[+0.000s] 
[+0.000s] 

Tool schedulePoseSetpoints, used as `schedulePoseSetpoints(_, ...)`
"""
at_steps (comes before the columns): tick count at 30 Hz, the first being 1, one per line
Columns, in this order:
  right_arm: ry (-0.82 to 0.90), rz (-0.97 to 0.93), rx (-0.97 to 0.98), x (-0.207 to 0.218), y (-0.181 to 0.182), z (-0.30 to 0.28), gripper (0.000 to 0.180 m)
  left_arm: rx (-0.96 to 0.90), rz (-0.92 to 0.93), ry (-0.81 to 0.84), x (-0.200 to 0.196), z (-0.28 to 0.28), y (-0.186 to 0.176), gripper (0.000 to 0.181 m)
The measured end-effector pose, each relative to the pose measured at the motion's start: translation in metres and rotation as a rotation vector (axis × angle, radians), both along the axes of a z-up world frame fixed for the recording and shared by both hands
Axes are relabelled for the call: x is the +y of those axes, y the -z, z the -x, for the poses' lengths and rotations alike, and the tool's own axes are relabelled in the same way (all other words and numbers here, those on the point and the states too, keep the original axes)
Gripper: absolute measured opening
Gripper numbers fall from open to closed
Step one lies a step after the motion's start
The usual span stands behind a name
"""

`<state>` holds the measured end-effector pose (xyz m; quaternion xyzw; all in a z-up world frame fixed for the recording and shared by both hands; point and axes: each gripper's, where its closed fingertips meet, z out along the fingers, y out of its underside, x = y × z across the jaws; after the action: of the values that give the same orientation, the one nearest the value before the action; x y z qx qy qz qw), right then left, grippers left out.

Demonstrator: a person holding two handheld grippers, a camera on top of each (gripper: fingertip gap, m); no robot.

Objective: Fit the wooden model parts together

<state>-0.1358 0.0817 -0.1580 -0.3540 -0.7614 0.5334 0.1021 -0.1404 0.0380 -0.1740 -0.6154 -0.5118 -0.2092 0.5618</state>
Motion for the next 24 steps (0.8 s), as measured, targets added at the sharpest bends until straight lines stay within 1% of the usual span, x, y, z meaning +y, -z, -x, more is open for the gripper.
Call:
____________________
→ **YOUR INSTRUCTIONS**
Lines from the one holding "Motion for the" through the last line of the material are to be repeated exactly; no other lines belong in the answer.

→ **EXPECTED ANSWER**
Motion for the next 24 steps (0.8 s), as measured, targets added at the sharpest bends until straight lines stay within 1% of the usual span, x, y, z meaning +y, -z, -x, more is open for the gripper.
Call:

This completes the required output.